**WHAT YOU WILL DO:**
What is needed is an exact copy of the lines in the listing below, from the one with "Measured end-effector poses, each" up to and including the one with "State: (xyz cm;", with no other lines.

**RAW DATA:**

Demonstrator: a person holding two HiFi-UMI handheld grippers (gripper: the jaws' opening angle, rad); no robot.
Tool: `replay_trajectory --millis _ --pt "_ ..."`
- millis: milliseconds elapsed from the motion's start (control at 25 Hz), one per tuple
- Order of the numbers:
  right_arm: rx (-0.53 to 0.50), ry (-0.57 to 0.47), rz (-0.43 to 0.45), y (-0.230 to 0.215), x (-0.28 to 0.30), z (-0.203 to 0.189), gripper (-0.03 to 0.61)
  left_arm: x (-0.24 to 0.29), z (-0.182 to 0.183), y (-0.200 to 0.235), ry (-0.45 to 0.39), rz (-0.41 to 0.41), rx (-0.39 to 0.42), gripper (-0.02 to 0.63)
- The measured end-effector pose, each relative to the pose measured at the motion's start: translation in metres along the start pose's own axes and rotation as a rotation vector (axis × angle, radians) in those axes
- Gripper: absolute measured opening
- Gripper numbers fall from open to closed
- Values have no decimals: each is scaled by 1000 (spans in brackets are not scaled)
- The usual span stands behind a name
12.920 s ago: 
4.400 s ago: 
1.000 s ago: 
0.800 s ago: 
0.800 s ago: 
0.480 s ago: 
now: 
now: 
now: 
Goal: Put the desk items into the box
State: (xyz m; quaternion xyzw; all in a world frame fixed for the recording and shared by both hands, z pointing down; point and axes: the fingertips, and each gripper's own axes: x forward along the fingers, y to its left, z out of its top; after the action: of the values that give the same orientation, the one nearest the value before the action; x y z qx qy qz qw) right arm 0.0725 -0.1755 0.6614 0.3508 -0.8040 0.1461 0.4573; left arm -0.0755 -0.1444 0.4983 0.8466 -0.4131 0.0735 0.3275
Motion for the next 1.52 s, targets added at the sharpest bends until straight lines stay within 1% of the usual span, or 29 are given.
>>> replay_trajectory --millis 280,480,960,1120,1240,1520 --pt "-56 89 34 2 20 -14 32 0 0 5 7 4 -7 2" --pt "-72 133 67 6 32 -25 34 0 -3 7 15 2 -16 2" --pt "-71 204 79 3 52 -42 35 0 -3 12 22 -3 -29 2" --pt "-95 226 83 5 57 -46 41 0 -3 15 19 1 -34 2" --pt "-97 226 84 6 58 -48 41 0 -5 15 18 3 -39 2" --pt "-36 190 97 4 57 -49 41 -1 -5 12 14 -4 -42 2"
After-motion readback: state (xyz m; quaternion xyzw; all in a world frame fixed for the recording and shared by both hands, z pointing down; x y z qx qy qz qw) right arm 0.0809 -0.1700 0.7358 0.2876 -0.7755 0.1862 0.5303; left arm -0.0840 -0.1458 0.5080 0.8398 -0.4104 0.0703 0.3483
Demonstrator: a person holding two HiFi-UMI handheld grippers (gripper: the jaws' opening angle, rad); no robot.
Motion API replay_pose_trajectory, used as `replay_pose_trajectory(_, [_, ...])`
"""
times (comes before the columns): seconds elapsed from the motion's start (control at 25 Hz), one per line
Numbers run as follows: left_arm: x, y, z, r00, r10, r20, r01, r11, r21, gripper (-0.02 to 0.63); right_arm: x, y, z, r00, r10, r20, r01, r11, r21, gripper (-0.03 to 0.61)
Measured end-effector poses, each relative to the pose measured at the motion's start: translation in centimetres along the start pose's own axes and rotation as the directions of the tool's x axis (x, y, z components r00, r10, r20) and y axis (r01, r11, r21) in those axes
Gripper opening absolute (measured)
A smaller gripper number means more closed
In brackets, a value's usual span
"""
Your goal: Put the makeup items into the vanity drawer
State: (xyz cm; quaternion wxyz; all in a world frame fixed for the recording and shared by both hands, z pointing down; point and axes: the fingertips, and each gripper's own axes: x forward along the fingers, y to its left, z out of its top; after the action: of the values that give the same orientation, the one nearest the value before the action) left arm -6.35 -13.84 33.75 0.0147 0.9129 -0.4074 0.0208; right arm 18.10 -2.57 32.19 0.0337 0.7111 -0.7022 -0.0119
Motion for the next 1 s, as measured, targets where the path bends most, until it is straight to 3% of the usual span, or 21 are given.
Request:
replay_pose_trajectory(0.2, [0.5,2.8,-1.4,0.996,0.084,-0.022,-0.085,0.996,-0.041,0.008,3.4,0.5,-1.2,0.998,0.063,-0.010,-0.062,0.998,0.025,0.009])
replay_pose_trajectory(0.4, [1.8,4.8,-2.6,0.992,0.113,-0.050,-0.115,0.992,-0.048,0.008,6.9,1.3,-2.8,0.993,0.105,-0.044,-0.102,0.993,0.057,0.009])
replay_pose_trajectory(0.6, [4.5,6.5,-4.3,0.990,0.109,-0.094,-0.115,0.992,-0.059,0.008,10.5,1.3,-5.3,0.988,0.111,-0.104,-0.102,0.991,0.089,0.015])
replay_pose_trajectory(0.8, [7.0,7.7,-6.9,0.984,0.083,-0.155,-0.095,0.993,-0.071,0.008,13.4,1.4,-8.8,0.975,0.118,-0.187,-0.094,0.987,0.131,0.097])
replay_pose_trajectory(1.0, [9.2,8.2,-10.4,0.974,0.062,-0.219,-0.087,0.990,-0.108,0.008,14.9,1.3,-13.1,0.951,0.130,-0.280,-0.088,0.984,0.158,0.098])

**PROBLEM SOLUTION:**
Measured end-effector poses, each relative to the pose measured at the motion's start: translation in centimetres along the start pose's own axes and rotation as the directions of the tool's x axis (x, y, z components r00, r10, r20) and y axis (r01, r11, r21) in those axes
Gripper opening absolute (measured)
A smaller gripper number means more closed
In brackets, a value's usual span
"""
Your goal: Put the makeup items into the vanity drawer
State: (xyz cm; quaternion wxyz; all in a world frame fixed for the recording and shared by both hands, z pointing down; point and axes: the fingertips, and each gripper's own axes: x forward along the fingers, y to its left, z out of its top; after the action: of the values that give the same orientation, the one nearest the value before the action) left arm -6.35 -13.84 33.75 0.0147 0.9129 -0.4074 0.0208; right arm 18.10 -2.57 32.19 0.0337 0.7111 -0.7022 -0.0119

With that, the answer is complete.